2 tablespoons olive oil
2 (1-inch thick) bone-in pork loin center-cut chops (about 12 ounces each)
Salt and freshly ground black pepper
1 small onion, thinly sliced
1 (15-ounce) can diced tomatoes, in juice
1 teaspoon herbes de Provence
1/4 teaspoon dried red pepper flakes, or more to taste
1 tablespoon chopped fresh Italian parsley leaves

Steps:

  • Heat the oil in a heavy large skillet over medium heat. Sprinkle the pork chops with salt and pepper. Add the pork chops to the skillet and cook until they are brown and an instant-read meat thermometer inserted horizontally into the pork registers 160 degrees F, about 3 minutes per side. Transfer the pork chops to a plate and tent with foil to keep them warm. Add the onion to the same skillet and saute over medium heat until crisp-tender, about 4 minutes. Add the tomatoes with their juices, herbes de Provence, and 1/4 teaspoon red pepper flakes. Cover and simmer until the flavors blend and the juices thicken slightly, stirring occasionally, about 15 minutes. Season the sauce, to taste, with salt and more red pepper flakes. Return the pork chops and any accumulated juices from the plate to the skillet and turn the pork chops to coat with the sauce. Place 1 pork chop on each plate. Spoon the sauce over the pork chops. Sprinkle with the parsley and serve.

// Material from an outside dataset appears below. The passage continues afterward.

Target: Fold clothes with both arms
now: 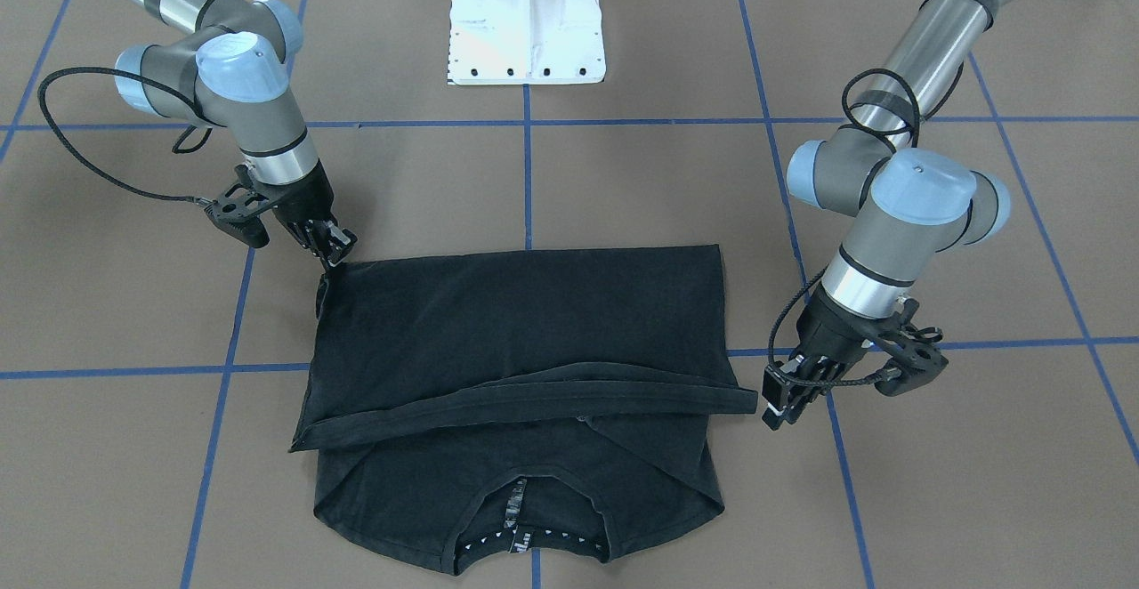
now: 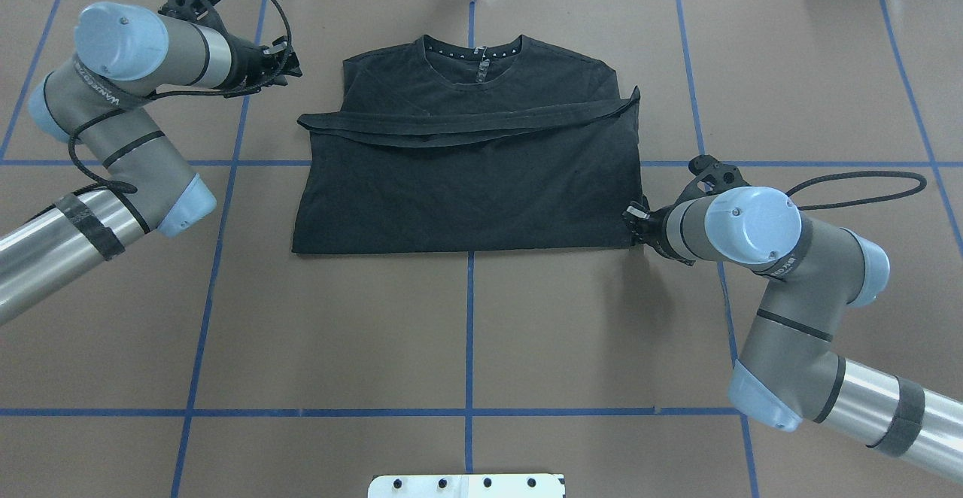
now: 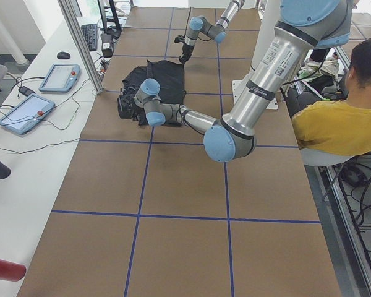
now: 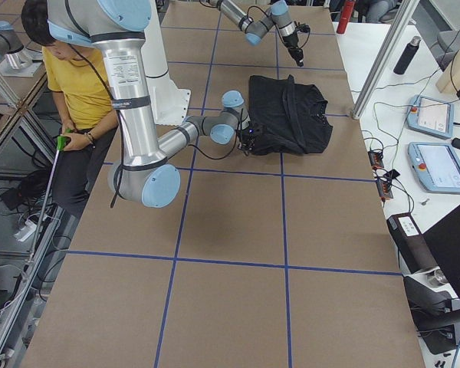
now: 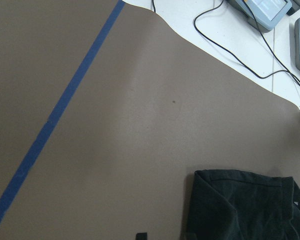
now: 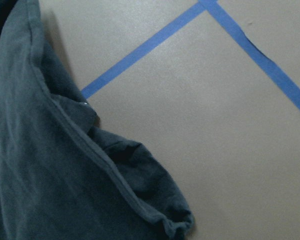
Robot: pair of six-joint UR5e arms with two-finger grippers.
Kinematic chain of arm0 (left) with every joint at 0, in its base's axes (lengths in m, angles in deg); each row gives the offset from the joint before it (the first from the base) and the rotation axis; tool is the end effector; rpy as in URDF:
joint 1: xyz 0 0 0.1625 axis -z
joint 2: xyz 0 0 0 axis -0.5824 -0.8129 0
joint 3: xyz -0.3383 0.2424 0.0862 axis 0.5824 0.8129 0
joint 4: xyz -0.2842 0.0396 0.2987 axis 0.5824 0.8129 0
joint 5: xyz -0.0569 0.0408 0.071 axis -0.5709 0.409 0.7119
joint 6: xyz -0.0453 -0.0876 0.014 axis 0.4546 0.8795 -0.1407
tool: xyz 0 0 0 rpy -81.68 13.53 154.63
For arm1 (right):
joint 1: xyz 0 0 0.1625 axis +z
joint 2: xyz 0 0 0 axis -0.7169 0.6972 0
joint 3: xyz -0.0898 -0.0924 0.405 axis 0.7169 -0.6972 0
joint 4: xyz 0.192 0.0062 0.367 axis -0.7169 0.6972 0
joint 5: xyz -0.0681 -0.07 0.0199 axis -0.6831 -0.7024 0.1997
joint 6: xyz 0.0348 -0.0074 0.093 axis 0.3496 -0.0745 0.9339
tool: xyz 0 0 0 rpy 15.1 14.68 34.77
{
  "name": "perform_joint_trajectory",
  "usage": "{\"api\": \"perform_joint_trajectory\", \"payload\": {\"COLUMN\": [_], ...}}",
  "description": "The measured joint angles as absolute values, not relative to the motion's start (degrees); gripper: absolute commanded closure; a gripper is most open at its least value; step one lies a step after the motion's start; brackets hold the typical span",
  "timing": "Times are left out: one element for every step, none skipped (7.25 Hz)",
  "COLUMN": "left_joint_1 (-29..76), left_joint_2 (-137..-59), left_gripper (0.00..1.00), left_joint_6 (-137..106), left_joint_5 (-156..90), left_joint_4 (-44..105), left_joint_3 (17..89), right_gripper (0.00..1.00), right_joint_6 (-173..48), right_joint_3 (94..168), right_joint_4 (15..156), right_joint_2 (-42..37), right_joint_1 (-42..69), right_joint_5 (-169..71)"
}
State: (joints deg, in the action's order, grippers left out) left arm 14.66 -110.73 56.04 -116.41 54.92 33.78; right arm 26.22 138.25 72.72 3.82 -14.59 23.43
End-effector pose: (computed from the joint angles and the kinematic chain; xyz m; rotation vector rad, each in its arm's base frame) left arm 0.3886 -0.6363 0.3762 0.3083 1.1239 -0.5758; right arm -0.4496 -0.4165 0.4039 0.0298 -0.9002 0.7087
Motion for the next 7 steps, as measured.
{"api": "perform_joint_trajectory", "payload": {"left_joint_1": [14.66, 14.71, 14.8, 14.9, 14.99, 15.1, 15.2], "left_joint_2": [-110.81, -110.88, -110.9, -110.71, -110.35, -109.85, -108.74], "left_gripper": [0.63, 0.63, 0.63, 0.63, 0.63, 0.63, 0.62], "left_joint_6": [56.09, 56.12, 56.13, 56.13, 56.16, 56.19, 56.21], "left_joint_5": [-116.43, -116.55, -116.76, -116.97, -117.88, -119.55, -121.16], "left_joint_4": [54.86, 54.76, 54.63, 54.53, 54.48, 54.48, 54.47], "left_joint_3": [33.93, 34.43, 35.51, 37.06, 38.46, 39.58, 41.27], "right_gripper": [1.0, 1.0, 1.0, 1.0, 1.0, 0.42, 0.0], "right_joint_6": [26.4, 26.75, 28.79, 32.1, 34.2, 36.12, 39.01], "right_joint_3": [140.48, 145.31, 151.19, 156.97, 162.36, 166.35, 168.48], "right_joint_4": [72.76, 72.89, 73.16, 73.39, 73.51, 73.57, 73.56], "right_joint_2": [5.46, 9.24, 13.66, 17.52, 21.25, 23.84, 24.48], "right_joint_1": [-14.71, -15.95, -19.24, -23.74, -28.98, -34.9, -40.64], "right_joint_5": [23.84, 24.37, 24.66, 24.9, 25.46, 26.57, 27.6]}}
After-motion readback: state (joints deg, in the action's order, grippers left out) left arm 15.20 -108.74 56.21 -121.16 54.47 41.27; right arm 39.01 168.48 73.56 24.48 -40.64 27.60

PORK CHOPS ALLA PIZZAIOLA WITH DUMPLINGS



Pork Chops Alla Pizzaiola with Dumplings image

Good winter time comfort food. Just add a salad for a complete meal. I found this recipe in an old issue of Good Housekeeping, 1980.

Provided by Hey Jude

Categories     One Dish Meal

Time 2h

Yield 4 serving(s)

Number Of Ingredients 15

4 pork blade steaks or 4 pork sirloin steaks, each cut 3/4 inch thick
2 tablespoons flour
2 tablespoons oil
1 green pepper, cut into thin strips
1 red pepper, cut into thin strips
1/2 lb mushroom
1 large onion, sliced
1 clove garlic, minced
1 (16 ounce) can tomatoes
1 1/4 teaspoons salt
1/2 teaspoon sugar
1/4 teaspoon crushed red pepper flakes
oregano leaves
1 cup buttermilk baking mix (bisquick)
1/3 cup milk

Steps:

  • Coat pork chops with flour.
  • In a 12 inch skillet over medium-high heat, in hot oil, cook pork chops until well browned on both sides.
  • Remove chops to a shallow 2 1/2 qt.
  • casserole.
  • In drippings remaining in skillet over medium heat, cook green and red peppers, mushrooms, onion and garlic until vegetables are tender, stirring occasionally.
  • Add tomatoes with their liquid, salt, sugar, crushed red pepper, and 1/4 tsp.
  • oregano leaves.
  • Spoon vegetable mixture over pork chops in casserole.
  • Cover and bake in 375° oven 1 hour.
  • Skim off fat from liquid in casserole.
  • Prepare dumplings: In a small bowl with fork, stir buttermilk baking mix, milk and 1/4 oregano leaves just until blended.
  • Drop dumpling mixture into eight mounds in casserole; bake, uncovered, 10 minutes.
  • Cover casserole and bake 10 minutes longer or until dumplings are set and pork is tender.

Tips:

  • To save time, use pre-sliced mushrooms and chopped onions.
  • If you don't have white wine on hand, you can substitute chicken broth or vegetable broth.
  • If you don't have tomato sauce, you can use crushed tomatoes or tomato puree.
  • To make the pork chops more flavorful, marinate them in the olive oil, garlic, and herbs for at least 30 minutes before cooking.
  • Be sure to cook the pork chops over medium heat so that they don't overcook and become dry.
  • Serve the pork chops with your favorite sides, such as mashed potatoes, rice, or pasta.

Conclusion:

Pork chops alla pizzaiola is a delicious and easy-to-make dish that is perfect for a weeknight meal. The pork chops are cooked in a flavorful tomato sauce with mushrooms, onions, and herbs. This dish is sure to please everyone at the table. Here are some additional tips for making pork chops alla pizzaiola:
  • If you like your sauce a little spicier, you can add a pinch of red pepper flakes.
  • You can also add some chopped fresh parsley or basil to the sauce for extra flavor.
  • If you want to make the dish ahead of time, you can cook the pork chops and sauce up to 3 days in advance. Just reheat the sauce and pork chops over low heat before serving.